Great pictures! Your puppy isn't fat - he's fluffy!


----------



## flyingduster (Sep 6, 2009)

ahhhh, it makes a world of difference having a fluffed coat and a smooth face doesn't it! He looks great! Paris used to HATE me taking photos of her; her tail would go down, her head and ears drooped, and she pulled the most abused faces at me, but I do it soooooo much that she's gotten over it and loves the camera now! heh


----------



## ArreauStandardPoodle (Sep 1, 2009)

Lovely transformation!


----------



## bigredpoodle (Sep 13, 2009)

Very Nice dog and a great grooming job !


----------



## Mister (Sep 10, 2008)

What a cutie!
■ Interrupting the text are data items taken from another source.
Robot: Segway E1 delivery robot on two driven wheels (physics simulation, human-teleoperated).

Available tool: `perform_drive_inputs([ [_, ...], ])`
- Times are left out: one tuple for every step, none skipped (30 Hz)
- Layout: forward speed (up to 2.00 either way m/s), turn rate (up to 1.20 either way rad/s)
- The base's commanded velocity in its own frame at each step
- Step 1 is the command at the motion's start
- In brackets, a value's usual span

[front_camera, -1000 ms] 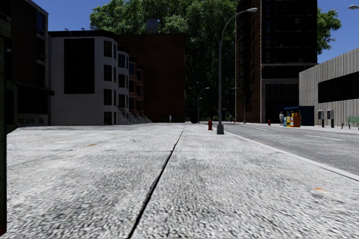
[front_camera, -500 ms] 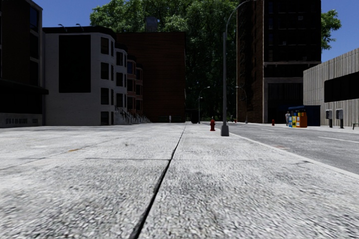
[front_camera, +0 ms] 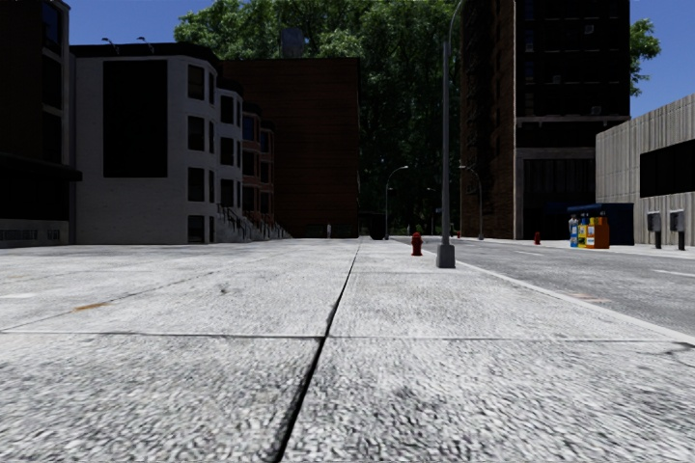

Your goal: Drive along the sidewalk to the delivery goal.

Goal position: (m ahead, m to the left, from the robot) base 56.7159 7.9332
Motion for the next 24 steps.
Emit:
perform_drive_inputs([
  [2.0,0.0],
  [2.0,0.0],
  [2.0,0.0],
  [2.0,0.0],
  [2.0,0.0],
  [2.0,0.0],
  [2.0,0.0],
  [2.0,0.0],
  [2.0,0.0],
  [2.0,0.0],
  [2.0,0.0],
  [2.0,0.0],
  [2.0,0.0],
  [2.0,0.0],
  [2.0,0.0],
  [2.0,0.0],
  [2.0,0.0],
  [2.0,0.0],
  [2.0,0.0],
  [2.0,0.0],
  [2.0,0.0],
  [2.0,0.0],
  [2.0,0.0],
  [2.0,0.0],
])
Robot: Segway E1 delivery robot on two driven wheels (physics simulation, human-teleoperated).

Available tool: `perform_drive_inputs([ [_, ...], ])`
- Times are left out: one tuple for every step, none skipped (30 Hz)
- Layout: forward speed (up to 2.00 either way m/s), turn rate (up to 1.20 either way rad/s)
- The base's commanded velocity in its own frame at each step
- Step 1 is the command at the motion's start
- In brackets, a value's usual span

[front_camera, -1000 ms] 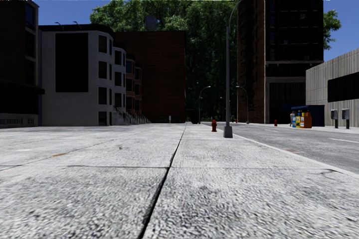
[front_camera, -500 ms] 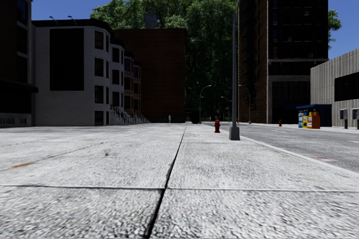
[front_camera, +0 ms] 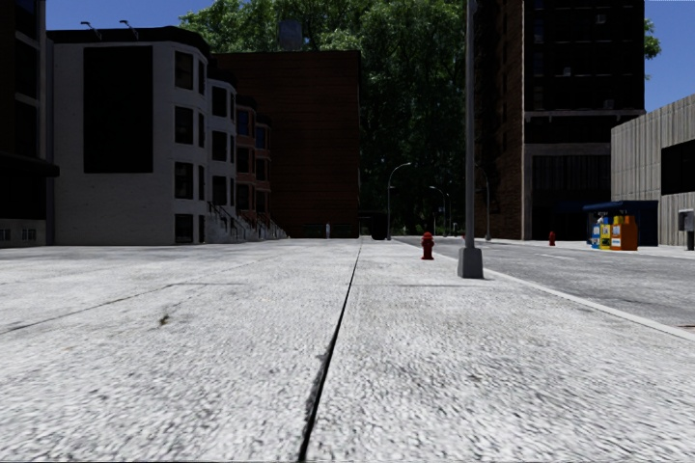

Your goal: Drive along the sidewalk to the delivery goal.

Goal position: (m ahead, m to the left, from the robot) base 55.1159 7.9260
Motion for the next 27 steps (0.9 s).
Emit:
perform_drive_inputs([
  [2.0,0.0],
  [2.0,0.0],
  [2.0,0.0],
  [2.0,0.0],
  [2.0,0.0],
  [2.0,0.0],
  [2.0,0.0],
  [2.0,0.0],
  [2.0,0.0],
  [2.0,0.0],
  [2.0,0.0],
  [2.0,0.0],
  [2.0,0.0],
  [2.0,0.0],
  [2.0,0.0],
  [2.0,0.0],
  [2.0,0.0],
  [2.0,0.0],
  [2.0,0.0],
  [2.0,0.0],
  [2.0,0.0],
  [2.0,0.0],
  [2.0,0.0],
  [2.0,0.0],
  [2.0,0.0],
  [2.0,0.0],
  [2.0,0.0],
])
I love how Poodle people notice when their dogs faces are even slightly grown out....others would think its already short enough but we know the look of a freshly shaven face and feet and i usually do it once a week just to keep him looking handsome. 
My sister whose not a Spoo person at all really likes Misters top knot all gown out and lookin like a helmet lol! She would have the mangiest poodle if she owned one lol.


----------



## jester's mom (Nov 25, 2008)

Love his groom!!  

Yeah, I agree, BIG difference between before bath and groom and after bath and groom!!!! I too LOVE the kissable nose.


----------



## spoospirit (Mar 10, 2009)

_He looks wonderful after his grooming....like a different dog!! You did a lovely job._


----------



## taxtell (Sep 17, 2009)

Great job, what a handsome boy.


----------



## Trillium (Sep 1, 2009)

You did a lovely job and he looks so nice.


----------



## WonderPup (Oct 26, 2008)

Gosh, how long/short is his coat? That looks soooo plush and huggable. I love it, it looks so thick. Wish Saleen's coat was like that LoL, she still has the pain in the butt wispy fine baby hair like coat. He looks great with his newly cleaned face and blow dry  Love them when they are fresh like that.


----------



## thestars (May 2, 2009)

He looks so comfy and fluffy. I know mine hate going through the routine but they come alive and I think they actually like felly good.


----------



## bigpoodleperson (Jul 14, 2009)

Thanks guys! His coat isnt That long right now. His body was taken down with a 5F in November and legs trimmed. His coat is just SO thick! He really has a perfect poodle coat! Wirey, coarse, thick and plush! I love it.


----------



## 814 (Jul 3, 2009)

He looks so cute! I have a funny story, I met a lady at the dog park one day and commeted on her pretty black standard poodle, she laughed and said she rescued what she was told was a labradoodle or poodle mix of some kind. well long story short she took her new doodle to get groomed and when she came to pick her up out comes this pretty standard poodle. She thought at first they had given her the wrong dog, She has a natural tail and was so over grown that the rescue thought she was a mix.lol Clearly she is a poodle, nothing doodle about her now


----------